Jans: Avant des élections ou des votations, ces actions sont plutôt un obstacle à une politique visant à trouver des solutions, car elles ne sont pas perçues comme une contribution constructive. Mais dans l’ensemble, nous avons vu ces dernières années qu’une pression constante de la société civile était nécessaire pour faire bouger les choses. Sans ces mouvements de désobéissance civile, nous n’aurions pas autant avancé aujourd’hui.

«Il faut beaucoup pour que la grande majorité de la population soit prête à faire des sacrifices personnels.»

Comment le WWF peut-il accélérer le mouvement sur le plan politique?
Jans: Le WWF polarise certainement moins, ce qui représente un avantage de taille en politique. La plupart des politiciens de milice ont besoin d’informations crédibles pour pouvoir effectuer leur travail. Le WWF joue un rôle important en leur livrant des données pertinentes. Il parvient également à forger de larges alliances pour l’environnement, par exemple avec les milieux économiques.

Aujourd’hui, les campagnes électorales ou de votations sont menées à grand renfort de fausses informations. Les mensonges nuisent pourtant à la démocratie.
Jans: Cette évolution est un problème. Nous devons investir davantage dans l’éducation politique et travailler dur afin que le public soit suffisamment compétent pour être en mesure d’évaluer correctement les arguments politiques. C’est un défi de taille à une époque où les médias sont en profonde mutation et où les comportements d’utilisation changent.

Comment inciter les jeunes à voter?
Jans: Il faut leur montrer pourquoi la politique est importante et comment ses décisions les touchent directement. Des thèmes comme le droit de timbre ou le managed care sont très compliqués pour bon nombre de jeunes; ils n’ont aucun lien direct avec leur quotidien. Un autre point central est qu’il faut s’adresser aux jeunes sur leurs propres canaux et dans leur langue.
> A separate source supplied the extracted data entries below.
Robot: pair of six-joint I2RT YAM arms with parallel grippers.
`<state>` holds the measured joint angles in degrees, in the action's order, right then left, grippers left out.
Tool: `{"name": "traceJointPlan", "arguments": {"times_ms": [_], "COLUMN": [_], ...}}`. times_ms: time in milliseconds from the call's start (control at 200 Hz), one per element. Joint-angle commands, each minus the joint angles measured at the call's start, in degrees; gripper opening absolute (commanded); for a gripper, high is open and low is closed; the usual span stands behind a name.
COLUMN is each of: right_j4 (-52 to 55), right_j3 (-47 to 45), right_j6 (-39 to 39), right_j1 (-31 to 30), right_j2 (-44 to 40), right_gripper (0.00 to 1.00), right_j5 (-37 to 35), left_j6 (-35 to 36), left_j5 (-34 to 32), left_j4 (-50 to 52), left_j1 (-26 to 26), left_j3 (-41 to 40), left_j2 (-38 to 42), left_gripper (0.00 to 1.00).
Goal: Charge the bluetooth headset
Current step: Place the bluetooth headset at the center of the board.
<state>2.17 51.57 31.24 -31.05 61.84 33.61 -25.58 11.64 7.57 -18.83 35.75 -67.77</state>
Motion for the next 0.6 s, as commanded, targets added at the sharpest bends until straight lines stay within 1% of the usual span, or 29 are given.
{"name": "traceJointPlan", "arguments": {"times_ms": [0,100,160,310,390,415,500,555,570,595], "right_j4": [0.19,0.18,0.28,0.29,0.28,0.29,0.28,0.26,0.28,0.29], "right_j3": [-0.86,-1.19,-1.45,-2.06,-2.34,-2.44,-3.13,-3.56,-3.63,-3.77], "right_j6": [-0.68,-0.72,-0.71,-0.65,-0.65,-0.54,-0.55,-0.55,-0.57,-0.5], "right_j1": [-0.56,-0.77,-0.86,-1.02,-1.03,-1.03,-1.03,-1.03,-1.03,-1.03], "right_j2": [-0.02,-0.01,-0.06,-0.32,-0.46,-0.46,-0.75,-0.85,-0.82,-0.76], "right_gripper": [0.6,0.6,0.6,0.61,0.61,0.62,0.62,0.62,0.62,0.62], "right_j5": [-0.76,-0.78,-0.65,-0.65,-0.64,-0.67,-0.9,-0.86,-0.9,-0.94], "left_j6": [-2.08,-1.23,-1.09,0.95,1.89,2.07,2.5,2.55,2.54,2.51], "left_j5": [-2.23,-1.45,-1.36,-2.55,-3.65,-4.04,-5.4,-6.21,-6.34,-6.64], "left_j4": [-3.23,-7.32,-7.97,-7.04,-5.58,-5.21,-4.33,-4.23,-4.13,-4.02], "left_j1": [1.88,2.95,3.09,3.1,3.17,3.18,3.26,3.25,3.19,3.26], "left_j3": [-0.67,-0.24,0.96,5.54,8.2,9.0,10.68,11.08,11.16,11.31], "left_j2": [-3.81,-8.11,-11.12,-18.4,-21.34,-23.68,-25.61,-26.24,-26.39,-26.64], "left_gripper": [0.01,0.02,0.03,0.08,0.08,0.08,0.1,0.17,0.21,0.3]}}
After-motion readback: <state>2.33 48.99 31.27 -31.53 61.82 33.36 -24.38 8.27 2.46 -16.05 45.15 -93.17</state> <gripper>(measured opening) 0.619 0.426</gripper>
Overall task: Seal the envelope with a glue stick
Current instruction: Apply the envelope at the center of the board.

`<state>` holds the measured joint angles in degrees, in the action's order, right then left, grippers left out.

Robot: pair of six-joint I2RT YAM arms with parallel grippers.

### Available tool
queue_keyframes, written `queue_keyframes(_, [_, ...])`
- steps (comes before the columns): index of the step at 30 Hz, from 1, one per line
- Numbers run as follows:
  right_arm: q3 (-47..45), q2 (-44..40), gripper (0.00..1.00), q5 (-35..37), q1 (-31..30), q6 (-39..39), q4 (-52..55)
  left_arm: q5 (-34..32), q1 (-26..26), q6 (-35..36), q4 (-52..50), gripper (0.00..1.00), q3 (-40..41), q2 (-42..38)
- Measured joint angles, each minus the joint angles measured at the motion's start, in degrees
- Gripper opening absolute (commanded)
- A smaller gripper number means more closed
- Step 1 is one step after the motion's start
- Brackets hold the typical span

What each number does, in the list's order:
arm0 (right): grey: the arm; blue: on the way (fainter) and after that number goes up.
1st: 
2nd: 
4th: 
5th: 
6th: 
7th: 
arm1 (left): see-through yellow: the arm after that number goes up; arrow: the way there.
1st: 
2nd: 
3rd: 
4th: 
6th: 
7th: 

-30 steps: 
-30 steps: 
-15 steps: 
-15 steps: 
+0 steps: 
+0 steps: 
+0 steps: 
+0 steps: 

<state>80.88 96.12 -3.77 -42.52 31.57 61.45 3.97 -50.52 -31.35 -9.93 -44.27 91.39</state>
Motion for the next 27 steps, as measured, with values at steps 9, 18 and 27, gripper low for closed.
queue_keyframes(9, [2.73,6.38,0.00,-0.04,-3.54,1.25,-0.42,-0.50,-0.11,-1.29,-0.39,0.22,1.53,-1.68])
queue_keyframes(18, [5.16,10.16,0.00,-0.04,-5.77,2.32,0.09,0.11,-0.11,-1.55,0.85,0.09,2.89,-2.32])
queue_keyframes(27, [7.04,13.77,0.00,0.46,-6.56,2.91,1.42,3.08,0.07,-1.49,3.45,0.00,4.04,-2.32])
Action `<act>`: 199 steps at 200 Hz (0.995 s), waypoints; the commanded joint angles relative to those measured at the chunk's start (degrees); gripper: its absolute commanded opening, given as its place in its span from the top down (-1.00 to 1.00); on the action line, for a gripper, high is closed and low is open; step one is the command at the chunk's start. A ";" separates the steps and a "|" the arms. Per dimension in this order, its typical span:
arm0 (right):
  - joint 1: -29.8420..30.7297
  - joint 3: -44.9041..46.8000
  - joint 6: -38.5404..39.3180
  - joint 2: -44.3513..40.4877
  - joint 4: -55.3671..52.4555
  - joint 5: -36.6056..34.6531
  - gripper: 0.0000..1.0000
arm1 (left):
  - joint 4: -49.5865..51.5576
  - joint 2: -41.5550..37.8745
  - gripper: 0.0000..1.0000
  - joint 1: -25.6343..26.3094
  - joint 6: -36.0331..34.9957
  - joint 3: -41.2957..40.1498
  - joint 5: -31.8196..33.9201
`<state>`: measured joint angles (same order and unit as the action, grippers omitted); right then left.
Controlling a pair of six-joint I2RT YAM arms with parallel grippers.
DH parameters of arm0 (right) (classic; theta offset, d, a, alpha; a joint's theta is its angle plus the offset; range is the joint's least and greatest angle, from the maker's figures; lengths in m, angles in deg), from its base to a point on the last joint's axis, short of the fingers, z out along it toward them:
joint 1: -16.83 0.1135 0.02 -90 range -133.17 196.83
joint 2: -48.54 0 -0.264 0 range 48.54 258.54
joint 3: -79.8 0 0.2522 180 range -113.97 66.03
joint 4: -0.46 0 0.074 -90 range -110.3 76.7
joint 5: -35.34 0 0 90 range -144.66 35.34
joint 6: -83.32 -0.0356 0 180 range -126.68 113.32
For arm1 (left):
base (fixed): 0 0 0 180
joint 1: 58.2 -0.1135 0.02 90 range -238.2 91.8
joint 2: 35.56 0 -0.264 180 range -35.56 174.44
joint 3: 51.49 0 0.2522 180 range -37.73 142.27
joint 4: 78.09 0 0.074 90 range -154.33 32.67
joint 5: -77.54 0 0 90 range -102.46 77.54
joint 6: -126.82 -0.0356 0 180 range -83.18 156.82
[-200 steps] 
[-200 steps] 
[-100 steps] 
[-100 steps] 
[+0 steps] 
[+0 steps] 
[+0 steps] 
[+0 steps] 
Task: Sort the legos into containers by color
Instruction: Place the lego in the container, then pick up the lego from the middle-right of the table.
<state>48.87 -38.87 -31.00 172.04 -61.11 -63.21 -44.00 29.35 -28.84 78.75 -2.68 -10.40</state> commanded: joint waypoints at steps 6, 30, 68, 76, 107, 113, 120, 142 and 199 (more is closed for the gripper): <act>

Le mouvement Fridays for Future a prouvé que les jeunes s’intéressaient au climat.
Jans: Quand les jeunes sont clairement impliqués, on peut les faire descendre dans la rue, mais pas encore les conduire aux urnes. Sur le thème du climat, on observe effectivement que la jeune génération se politise à nouveau. Lorsque nous avons effectué le sondage pour le baromètre des préoccupations, les jeunes étaient plus nombreux qu’avant à nous dire qu’ils se sentaient plus proches du mouvement pour le climat que d’une religion. Toutefois, ces mouvements réunissent surtout des élèves du gymnase et des étudiants ayant des parents universitaires et moins la grande foule des apprentis.